» Your assignment
Nothing but a verbatim copy of the data, minus the images, should be returned.

Items from a dataset:
#####

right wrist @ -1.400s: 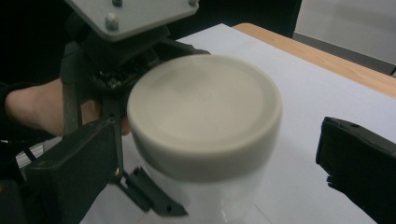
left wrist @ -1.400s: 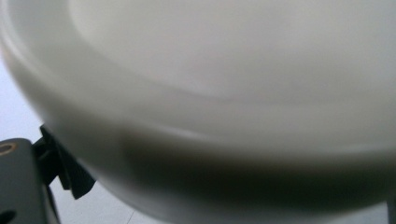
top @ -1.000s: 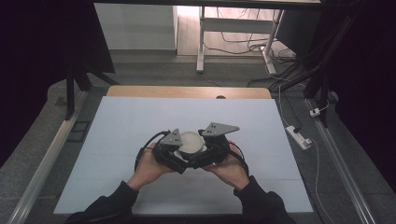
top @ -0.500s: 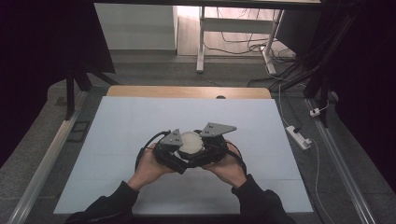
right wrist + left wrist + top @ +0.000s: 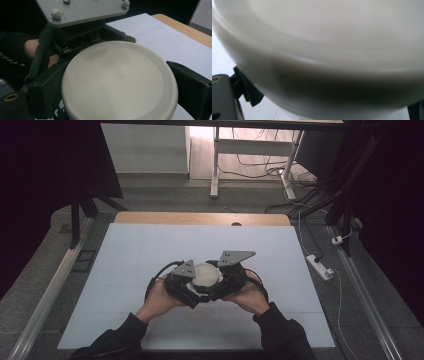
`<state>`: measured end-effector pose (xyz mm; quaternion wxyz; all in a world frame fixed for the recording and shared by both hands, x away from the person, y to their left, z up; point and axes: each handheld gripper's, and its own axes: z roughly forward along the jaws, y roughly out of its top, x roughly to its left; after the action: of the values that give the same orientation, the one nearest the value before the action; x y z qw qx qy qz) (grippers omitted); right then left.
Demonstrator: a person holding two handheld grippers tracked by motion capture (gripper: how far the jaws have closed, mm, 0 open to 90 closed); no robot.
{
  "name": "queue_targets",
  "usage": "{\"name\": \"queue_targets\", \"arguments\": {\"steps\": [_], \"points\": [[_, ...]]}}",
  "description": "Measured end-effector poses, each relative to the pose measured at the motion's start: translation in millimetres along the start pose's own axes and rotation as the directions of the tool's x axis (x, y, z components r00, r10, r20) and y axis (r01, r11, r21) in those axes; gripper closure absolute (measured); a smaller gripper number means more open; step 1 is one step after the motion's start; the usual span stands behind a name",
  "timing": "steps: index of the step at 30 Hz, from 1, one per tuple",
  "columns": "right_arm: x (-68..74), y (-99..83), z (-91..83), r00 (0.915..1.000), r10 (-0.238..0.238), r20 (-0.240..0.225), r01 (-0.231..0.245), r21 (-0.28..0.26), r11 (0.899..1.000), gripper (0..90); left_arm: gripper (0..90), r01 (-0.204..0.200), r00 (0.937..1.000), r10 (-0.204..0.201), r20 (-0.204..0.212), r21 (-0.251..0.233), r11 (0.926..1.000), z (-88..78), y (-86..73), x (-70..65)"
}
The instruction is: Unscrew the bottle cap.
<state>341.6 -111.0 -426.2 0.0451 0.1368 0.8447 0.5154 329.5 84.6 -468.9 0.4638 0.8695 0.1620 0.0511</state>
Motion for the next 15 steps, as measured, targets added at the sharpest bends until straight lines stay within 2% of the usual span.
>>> {"name": "queue_targets", "arguments": {"steps": [1,2,4,6,8,11,13,15], "points": [[-1.6,-0.3,-0.4,0.9998,-0.007,-0.019,0.007,0.002,1.0,8.0,7.5,-0.007,0.9998,0.007,0.018,0.003,1.0,0.3,-0.2,0.1],[-3.1,-0.6,-0.6,0.9992,-0.012,-0.039,0.012,0.005,1.0,8.0,7.4,-0.007,0.9998,0.007,0.018,0.003,1.0,0.3,-0.2,0.1],[-5.9,-1.5,-1.0,0.9963,-0.026,-0.082,0.027,0.008,1.0,8.0,7.4,-0.035,0.9982,0.034,0.049,0.013,0.9993,0.4,-1.2,0.5],[-7.4,-2.2,-1.2,0.9923,-0.04,-0.117,0.042,0.017,0.999,7.9,7.4,-0.041,0.9976,0.041,0.056,0.015,0.999,0.7,-1.5,0.2],[-8.2,-2.9,-1.4,0.9902,-0.05,-0.131,0.053,0.02,0.998,7.9,7.4,-0.05,0.9972,0.048,0.057,0.021,0.9986,1.6,-1.7,-0.7],[-7.0,-3.4,-0.7,0.9928,-0.038,-0.114,0.04,0.023,0.999,7.3,7.4,-0.05,0.9976,0.049,0.049,0.022,0.9985,1.6,-1.9,-0.7],[-5.0,-2.5,0.6,0.9969,-0.004,-0.079,0.005,0.015,1.0,3.4,7.4,-0.043,0.999,0.043,0.013,0.03,0.9986,0.7,-1.3,-0.5],[-3.0,-0.1,1.5,0.9984,0.027,-0.05,-0.026,0.006,1.0,0.1,7.4,-0.032,0.9995,0.032,-0.003,0.025,0.9992,0.0,-1.6,-0.3]]}}
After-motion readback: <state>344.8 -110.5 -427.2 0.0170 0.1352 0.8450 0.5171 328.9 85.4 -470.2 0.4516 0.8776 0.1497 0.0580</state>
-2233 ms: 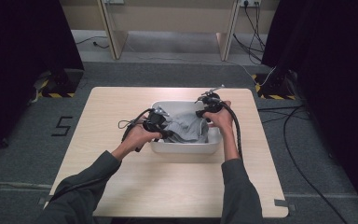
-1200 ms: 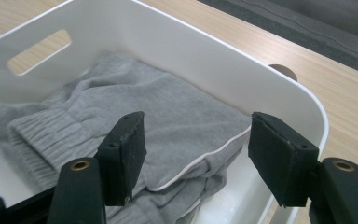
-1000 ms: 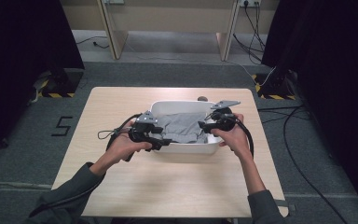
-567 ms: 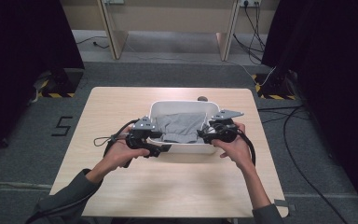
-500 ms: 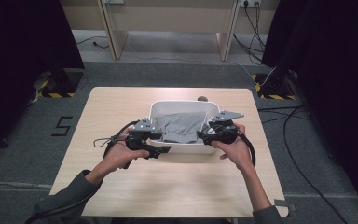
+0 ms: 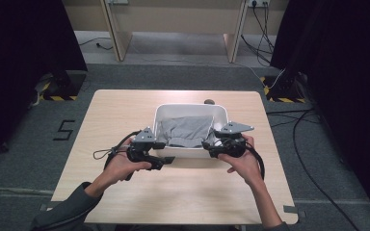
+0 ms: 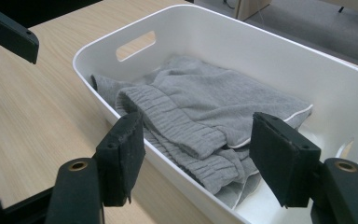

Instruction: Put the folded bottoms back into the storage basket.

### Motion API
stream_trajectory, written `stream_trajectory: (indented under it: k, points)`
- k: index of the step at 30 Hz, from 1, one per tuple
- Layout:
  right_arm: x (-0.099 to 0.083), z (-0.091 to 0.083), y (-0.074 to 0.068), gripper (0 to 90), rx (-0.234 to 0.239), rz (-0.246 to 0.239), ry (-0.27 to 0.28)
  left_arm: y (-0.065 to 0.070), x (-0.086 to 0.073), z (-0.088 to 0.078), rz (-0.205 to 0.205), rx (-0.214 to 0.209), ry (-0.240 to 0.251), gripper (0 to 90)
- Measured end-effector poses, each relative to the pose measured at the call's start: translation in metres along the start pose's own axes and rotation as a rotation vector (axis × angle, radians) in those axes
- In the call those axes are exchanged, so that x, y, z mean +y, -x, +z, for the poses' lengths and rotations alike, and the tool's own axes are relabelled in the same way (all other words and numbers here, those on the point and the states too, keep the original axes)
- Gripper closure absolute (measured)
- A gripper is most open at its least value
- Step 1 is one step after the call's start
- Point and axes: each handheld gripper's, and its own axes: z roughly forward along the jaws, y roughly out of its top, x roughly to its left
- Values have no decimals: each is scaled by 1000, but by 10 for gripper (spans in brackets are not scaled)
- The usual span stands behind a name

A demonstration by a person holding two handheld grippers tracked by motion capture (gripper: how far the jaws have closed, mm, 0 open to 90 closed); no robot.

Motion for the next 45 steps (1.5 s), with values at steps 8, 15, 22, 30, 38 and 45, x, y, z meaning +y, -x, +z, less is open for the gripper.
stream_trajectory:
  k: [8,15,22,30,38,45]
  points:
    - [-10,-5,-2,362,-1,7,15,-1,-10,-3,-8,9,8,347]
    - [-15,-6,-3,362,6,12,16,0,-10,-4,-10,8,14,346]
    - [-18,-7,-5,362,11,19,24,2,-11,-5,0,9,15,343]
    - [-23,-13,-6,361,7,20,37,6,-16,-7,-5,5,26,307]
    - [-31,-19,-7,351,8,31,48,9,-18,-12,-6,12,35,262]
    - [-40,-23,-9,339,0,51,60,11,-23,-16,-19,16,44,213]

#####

» Exercise response
right wrist @ -1.400s: 
left wrist @ -1.400s: 
top @ -1.000s: 
top @ -0.500s: 
right wrist + left wrist + top @ +0.000s: 
`<state>`: measured end-effector pose (xyz mm; quaternion wxyz; all in a world frame fixed for the recording and shared by both hands, x away from the person, y to their left, z up; point and axes: each handheld gripper's, and its own axes: z roughly forward along the jaws, y roughly out of its top, x roughly to its left; after the action: of the values that give the same orientation, the one nearest the value before the action; x y z qw qx qy qz) (grippers omitted); right then left.
Demonstrator: a person holding two handheld grippers tracked by motion capture (gripper: how far the jaws have closed, mm, 0 open to 90 closed); no robot.
{
  "name": "queue_targets",
  "usage": "{\"name\": \"queue_targets\", \"arguments\": {\"steps\": [_], \"points\": [[_, ...]]}}",
  "description": "Measured end-effector poses, each relative to the pose measured at the motion's start: translation in millimetres along the start pose's own axes and rotation as the directions of the tool's x axis (x, y, z components r00, r10, r20) and y axis (r01, r11, r21) in those axes; gripper closure absolute (measured); a smaller gripper number means more open; step 1 is one step after the motion's start; the usual span stands behind a name",
  "timing": "steps: index of the step at 30 Hz, from 1, one per tuple",
  "columns": "right_arm: x (-68..74), y (-99..83), z (-91..83), r00 (0.915..1.000), r10 (-0.238..0.238), r20 (-0.240..0.225), r01 (-0.231..0.245), r21 (-0.28..0.26), r11 (0.899..1.000), gripper (0..90); left_arm: gripper (0..90), r01 (-0.204..0.200), r00 (0.937..1.000), r10 (-0.204..0.201), r20 (-0.204..0.212), r21 (-0.251..0.233), r11 (0.926..1.000), z (-88..78), y (-86..73), x (-70..65)"
}
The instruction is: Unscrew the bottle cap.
<state>341.6 -111.0 -426.2 0.0451 0.1368 0.8447 0.5154 329.5 84.6 -468.9 0.4638 0.8695 0.1620 0.0511</state>
Motion for the next 15 steps, as measured, targets added at the sharpest bends until straight lines stay within 2% of the usual span.
>>> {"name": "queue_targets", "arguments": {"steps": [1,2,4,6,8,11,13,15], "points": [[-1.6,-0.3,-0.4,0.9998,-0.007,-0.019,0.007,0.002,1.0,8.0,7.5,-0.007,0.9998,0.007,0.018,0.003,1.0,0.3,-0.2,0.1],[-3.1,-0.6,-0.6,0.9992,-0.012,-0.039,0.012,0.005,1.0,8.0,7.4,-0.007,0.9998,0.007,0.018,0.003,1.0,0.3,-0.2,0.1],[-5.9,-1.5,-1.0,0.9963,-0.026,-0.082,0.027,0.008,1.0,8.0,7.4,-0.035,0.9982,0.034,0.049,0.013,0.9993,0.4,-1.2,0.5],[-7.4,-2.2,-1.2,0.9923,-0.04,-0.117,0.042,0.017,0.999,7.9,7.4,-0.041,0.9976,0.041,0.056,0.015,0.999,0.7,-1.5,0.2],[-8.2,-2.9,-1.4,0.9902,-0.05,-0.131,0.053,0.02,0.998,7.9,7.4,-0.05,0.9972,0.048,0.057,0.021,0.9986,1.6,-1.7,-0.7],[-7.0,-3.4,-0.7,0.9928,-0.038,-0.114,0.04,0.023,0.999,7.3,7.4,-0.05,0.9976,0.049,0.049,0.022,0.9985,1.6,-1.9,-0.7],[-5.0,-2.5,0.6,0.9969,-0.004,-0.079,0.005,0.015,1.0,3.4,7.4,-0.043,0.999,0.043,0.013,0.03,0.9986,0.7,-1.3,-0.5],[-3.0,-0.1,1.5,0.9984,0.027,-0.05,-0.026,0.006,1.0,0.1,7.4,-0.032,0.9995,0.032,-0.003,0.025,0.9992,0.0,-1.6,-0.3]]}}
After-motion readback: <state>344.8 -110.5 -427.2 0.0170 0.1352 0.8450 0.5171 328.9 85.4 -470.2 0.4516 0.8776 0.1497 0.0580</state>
-2233 ms: 
-1200 ms: 
-1000 ms: 
-567 ms: 
-500 ms: 
+0 ms: 
+0 ms: 

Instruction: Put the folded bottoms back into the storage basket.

### Motion API
stream_trajectory, written `stream_trajectory: (indented under it: k, points)`
- k: index of the step at 30 Hz, from 1, one per tuple
- Layout:
  right_arm: x (-0.099 to 0.083), z (-0.091 to 0.083), y (-0.074 to 0.068), gripper (0 to 90), rx (-0.234 to 0.239), rz (-0.246 to 0.239), ry (-0.27 to 0.28)
  left_arm: y (-0.065 to 0.070), x (-0.086 to 0.073), z (-0.088 to 0.078), rz (-0.205 to 0.205), rx (-0.214 to 0.209), ry (-0.240 to 0.251), gripper (0 to 90)
- Measured end-effector poses, each relative to the pose measured at the call's start: translation in metres along the start pose's own axes and rotation as a rotation vector (axis × angle, radians) in those axes
- In the call those axes are exchanged, so that x, y, z mean +y, -x, +z, for the poses' lengths and rotations alike, and the tool's own axes are relabelled in the same way (all other words and numbers here, those on the point and the states too, keep the original axes)
- Gripper closure absolute (measured)
- A gripper is most open at its least value
- Step 1 is one step after the call's start
- Point and axes: each handheld gripper's, and its own axes: z roughly forward along the jaws, y roughly out of its top, x roughly to its left
- Values have no decimals: each is scaled by 1000, but by 10 for gripper (spans in brackets are not scaled)
- The usual span stands behind a name

A demonstration by a person holding two handheld grippers tracked by motion capture (gripper: how far the jaws have closed, mm, 0 open to 90 closed); no robot.

Motion for the next 45 steps (1.5 s), with values at steps 8, 15, 22, 30, 38 and 45, x, y, z meaning +y, -x, +z, less is open for the gripper.
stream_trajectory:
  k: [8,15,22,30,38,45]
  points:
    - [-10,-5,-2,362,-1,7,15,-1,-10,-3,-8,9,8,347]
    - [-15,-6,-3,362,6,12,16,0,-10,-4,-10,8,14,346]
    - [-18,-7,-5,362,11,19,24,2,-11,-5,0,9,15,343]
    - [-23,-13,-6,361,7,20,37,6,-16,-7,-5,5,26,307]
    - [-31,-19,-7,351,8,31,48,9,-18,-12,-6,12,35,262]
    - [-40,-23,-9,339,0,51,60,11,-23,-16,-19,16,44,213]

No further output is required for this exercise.